Please do not dazzle – in countries with left-hand traffic, pay attention to the headlights
Most German cars are squinting: By default, high and low beams are set to illuminate not only the road, but also the area to the right of the road. This allows drivers to see hazards on the side of the road more quickly in the dark. However, in Great Britain, Ireland, Malta and Cyprus – the EU countries with left-hand traffic – asymmetrically illuminated headlights dazzle oncoming traffic and thus pose a great danger to others. Blinded drivers are unintentionally “flying blind” for a few seconds, resulting in serious accidents time and again.
That is why countries with left-hand traffic have prescribed special stickers for such headlights, the so-called beam converters.
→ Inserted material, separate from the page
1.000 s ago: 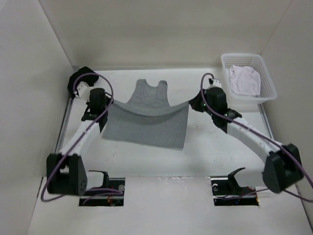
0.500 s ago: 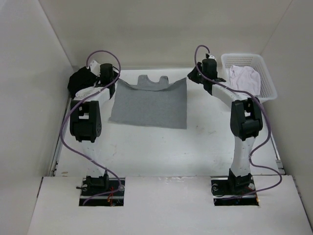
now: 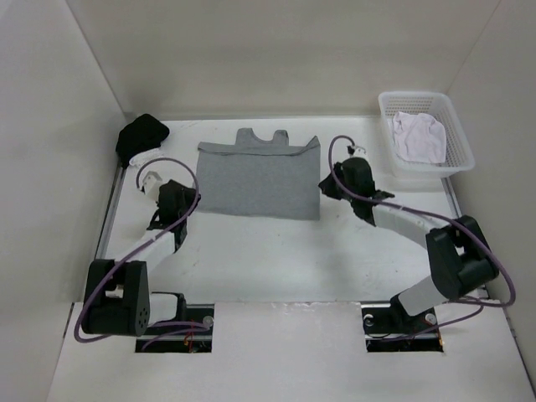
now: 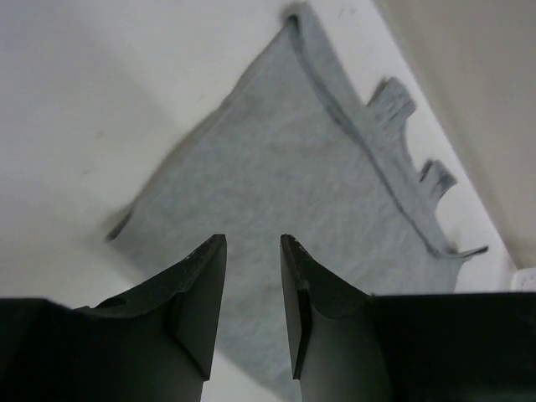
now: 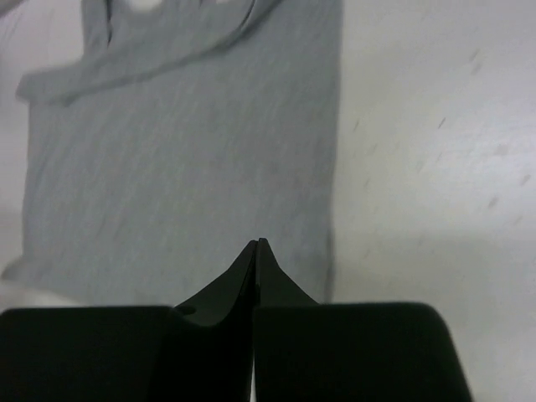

The stickers are available on the Internet, at automobile clubs and on many ferries. On many cars with automatic cornering lights, the headlights can be switched at the touch of a button or lever under the hood. Check the operating instructions for your vehicle. Anyone who fails to turn off the glare and causes an accident as a result must expect a heavy fine.
Even during the day – where drivers should see the light during the day
In many EU countries, drivers must also drive with dipped headlights during the day. This has been proven to reduce the risk of accidents, especially during twilight, in dark forest areas and wherever there are no street lights outside towns. If you are driving without lights when there are no street lights, you endanger yourself and others, because you are seen much less clearly. In Italy and France, the fine for driving without lights is at least 35 euros, in the Czech Republic 53 euros and in Denmark at least 70 euros.
Cell phone driving – dangerous and expensive
The number of accident fatalities caused by distraction has risen across Europe in recent years. Driving with a cell phone behind the wheel is particularly dangerous and is prohibited in all European countries. Even brief moments of inattention behind the wheel can have fatal consequences. Anyone who is inattentive for just two seconds at 50 km/h is driving around 30 meters in blind flight. This is why Germany and most other EU countries have high penalties for unauthorized cell phone use. In Austria the fine is 50 euros, in Greece 100 euros, in France 135 euros and in Sweden and Italy 160 euros each. In Denmark, a fine of 200 euros is levied, in the Netherlands it is as much as 230 euros.
You should check these points before you start driving:
Make sure that your papers are complete:
● Valid driver’s license for all persons driving the vehicle
If you carry an older gray or pink German driver’s license instead of an EU driver’s license, you can print out the EU explanatory notes in the language of the country you are visiting in case your driver’s license is mistakenly not recognized at a police checkpoint. The EU explanations are available online at: eur-lex.europe.eu
● Green insurance card in the event of an accident abroad
● Find out what the speed limits are in the relevant countries before you start your journey. Information at: ec.europe.eu
● Check in good time whether you need toll or environmental stickers, where to get them and how to attach them to the vehicle. Information is available from all automobile clubs.
● When driving in winter sports regions, find out what the regulations are regarding snow chains and winter tires. In the event of violations, sometimes severe penalties are possible. Anyone who disregards the obligation to use snow chains in France, Italy or Switzerland must expect a fine of around 100 euros. In Austria, up to 5.000 Euro fine possible. Who is on the way with a rented car, can not excuse himself with the fact that the lender has forgotten winter tires or snow chains. Responsible is the driver.